(HealthDay News) – Fructosamine and glycated albumin are markers of glycemic control that may complement hemoglobin A1c (HbA1c) in identifying risk of diabetes and its complications, according to research published online Jan. 15 in The Lancet Diabetes & Endocrinology.
Elizabeth Selvin, PhD, MPH, of the Johns Hopkins University Bloomberg School of Public Health in Baltimore, and colleagues measured levels of fructosamine and glycated albumin in 11,348 adults without diabetes and 958 with diagnosed diabetes. The authors sought to assess their value in predicting risk of incident diabetes and its complications during two decades of follow-up.
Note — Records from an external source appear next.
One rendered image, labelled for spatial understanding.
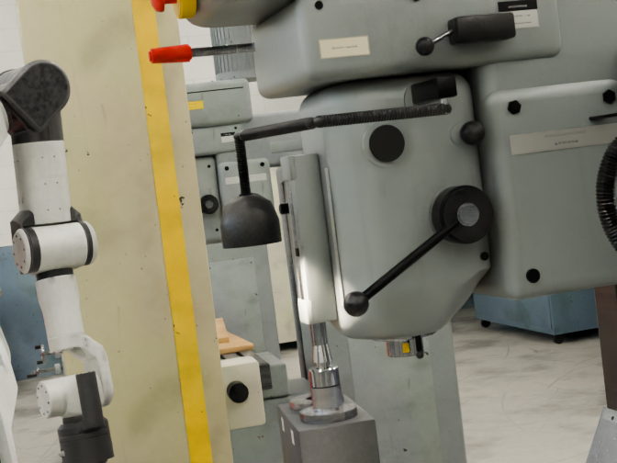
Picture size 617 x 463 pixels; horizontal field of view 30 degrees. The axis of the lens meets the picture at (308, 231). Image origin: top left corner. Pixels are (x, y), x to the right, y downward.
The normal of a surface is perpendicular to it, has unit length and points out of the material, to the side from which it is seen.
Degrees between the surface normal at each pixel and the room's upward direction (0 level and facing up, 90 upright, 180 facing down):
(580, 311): 90
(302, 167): 90
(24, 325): 90
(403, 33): 90
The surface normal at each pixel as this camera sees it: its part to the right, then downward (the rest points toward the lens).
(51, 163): 0.55, 0.00
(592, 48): 0.28, 0.02
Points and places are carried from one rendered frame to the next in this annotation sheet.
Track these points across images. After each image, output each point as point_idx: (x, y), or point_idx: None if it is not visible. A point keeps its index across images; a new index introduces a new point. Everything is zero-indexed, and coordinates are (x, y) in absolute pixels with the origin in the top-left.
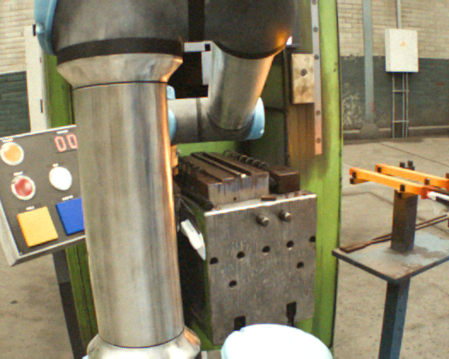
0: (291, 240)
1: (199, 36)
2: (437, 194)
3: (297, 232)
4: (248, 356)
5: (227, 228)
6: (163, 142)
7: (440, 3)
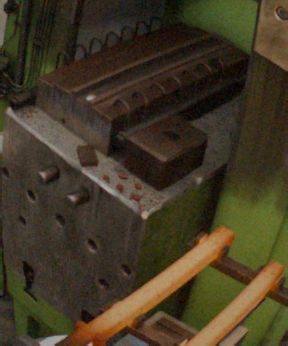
0: (94, 241)
1: None
2: (54, 340)
3: (103, 238)
4: None
5: (20, 147)
6: None
7: None
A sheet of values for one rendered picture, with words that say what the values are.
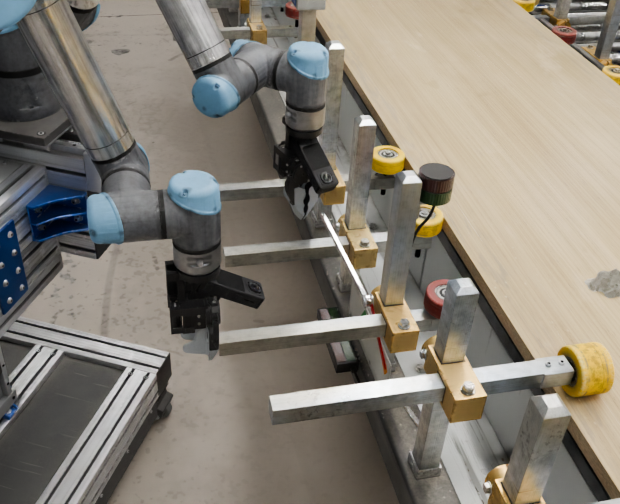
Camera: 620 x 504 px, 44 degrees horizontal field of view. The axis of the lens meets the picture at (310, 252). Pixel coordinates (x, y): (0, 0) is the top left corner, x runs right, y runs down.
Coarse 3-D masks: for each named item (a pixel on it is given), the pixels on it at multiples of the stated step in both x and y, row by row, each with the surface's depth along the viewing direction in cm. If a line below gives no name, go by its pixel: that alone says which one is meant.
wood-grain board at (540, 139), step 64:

The researchers found that, similar to HbA1c, fructosamine and glycated albumin were strongly associated with retinopathy. Compared with individuals with no diabetes and marker levels less than the 75th percentile, patients with fructosamine and glycated albumin levels greater than the 95th percentile had significantly higher risk for chronic kidney disease (multivariable-adjusted hazard ratios (HRs), 1.5 and 1.48, respectively) and incident diabetes (HRs, 4.96 and 6.17, respectively). Prediction of incident diabetes was strongest for HbA1c (C-statistic, 0.76) compared with fructosamine (C-statistic, 0.706) and glycated albumin (C-statistic, 0.703). Prediction of incident chronic kidney disease was almost as strong for fructosamine and glycated albumin (C-statistic for both, 0.717) as for HbA1c (C-statistic, 0.726).
“Fructosamine and glycated albumin were strongly associated with diabetes and its microvascular complications and complemented the prognostic utility of HbA1c,” the authors write.